[Exercise data Boundary: Start]

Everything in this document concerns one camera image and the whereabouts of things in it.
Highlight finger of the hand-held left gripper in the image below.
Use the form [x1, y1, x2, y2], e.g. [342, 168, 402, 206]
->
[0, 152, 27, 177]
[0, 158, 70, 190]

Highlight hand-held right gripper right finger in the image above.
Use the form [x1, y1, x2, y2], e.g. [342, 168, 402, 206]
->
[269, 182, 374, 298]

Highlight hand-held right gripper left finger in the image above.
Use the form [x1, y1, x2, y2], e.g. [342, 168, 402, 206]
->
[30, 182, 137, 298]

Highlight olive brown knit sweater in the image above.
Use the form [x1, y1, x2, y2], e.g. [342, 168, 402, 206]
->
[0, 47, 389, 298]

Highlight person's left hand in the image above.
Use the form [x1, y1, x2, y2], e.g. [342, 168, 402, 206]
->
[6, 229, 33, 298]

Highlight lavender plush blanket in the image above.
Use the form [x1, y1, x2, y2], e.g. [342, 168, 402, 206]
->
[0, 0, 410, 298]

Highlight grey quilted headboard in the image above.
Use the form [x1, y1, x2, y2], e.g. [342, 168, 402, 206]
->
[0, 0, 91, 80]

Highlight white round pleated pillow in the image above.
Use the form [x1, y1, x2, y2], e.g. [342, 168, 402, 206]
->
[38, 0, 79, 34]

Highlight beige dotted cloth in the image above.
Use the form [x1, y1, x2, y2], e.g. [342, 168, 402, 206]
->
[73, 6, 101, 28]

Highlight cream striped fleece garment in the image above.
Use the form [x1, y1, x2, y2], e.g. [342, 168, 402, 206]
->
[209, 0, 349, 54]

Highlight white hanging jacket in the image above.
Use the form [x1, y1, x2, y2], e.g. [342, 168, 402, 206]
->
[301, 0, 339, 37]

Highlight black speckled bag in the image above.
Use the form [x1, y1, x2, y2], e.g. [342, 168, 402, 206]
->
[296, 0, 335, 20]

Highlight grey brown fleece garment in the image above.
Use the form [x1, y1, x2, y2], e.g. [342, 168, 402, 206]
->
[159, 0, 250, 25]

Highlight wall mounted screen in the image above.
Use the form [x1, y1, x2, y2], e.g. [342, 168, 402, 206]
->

[Exercise data Boundary: End]

**Assigned task**
Print nothing but the lines from the line with "Highlight beige dotted" to the last line of the records above. Both of those lines count.

**Answer space**
Highlight beige dotted cloth in the image above.
Use the form [x1, y1, x2, y2], e.g. [342, 168, 402, 206]
->
[73, 6, 101, 28]

Highlight cream striped fleece garment in the image above.
Use the form [x1, y1, x2, y2], e.g. [342, 168, 402, 206]
->
[209, 0, 349, 54]

Highlight white hanging jacket in the image above.
Use the form [x1, y1, x2, y2], e.g. [342, 168, 402, 206]
->
[301, 0, 339, 37]

Highlight black speckled bag in the image above.
Use the form [x1, y1, x2, y2], e.g. [342, 168, 402, 206]
->
[296, 0, 335, 20]

Highlight grey brown fleece garment in the image above.
Use the form [x1, y1, x2, y2], e.g. [342, 168, 402, 206]
->
[159, 0, 250, 25]

Highlight wall mounted screen in the image above.
Use the form [x1, y1, x2, y2], e.g. [342, 168, 402, 206]
->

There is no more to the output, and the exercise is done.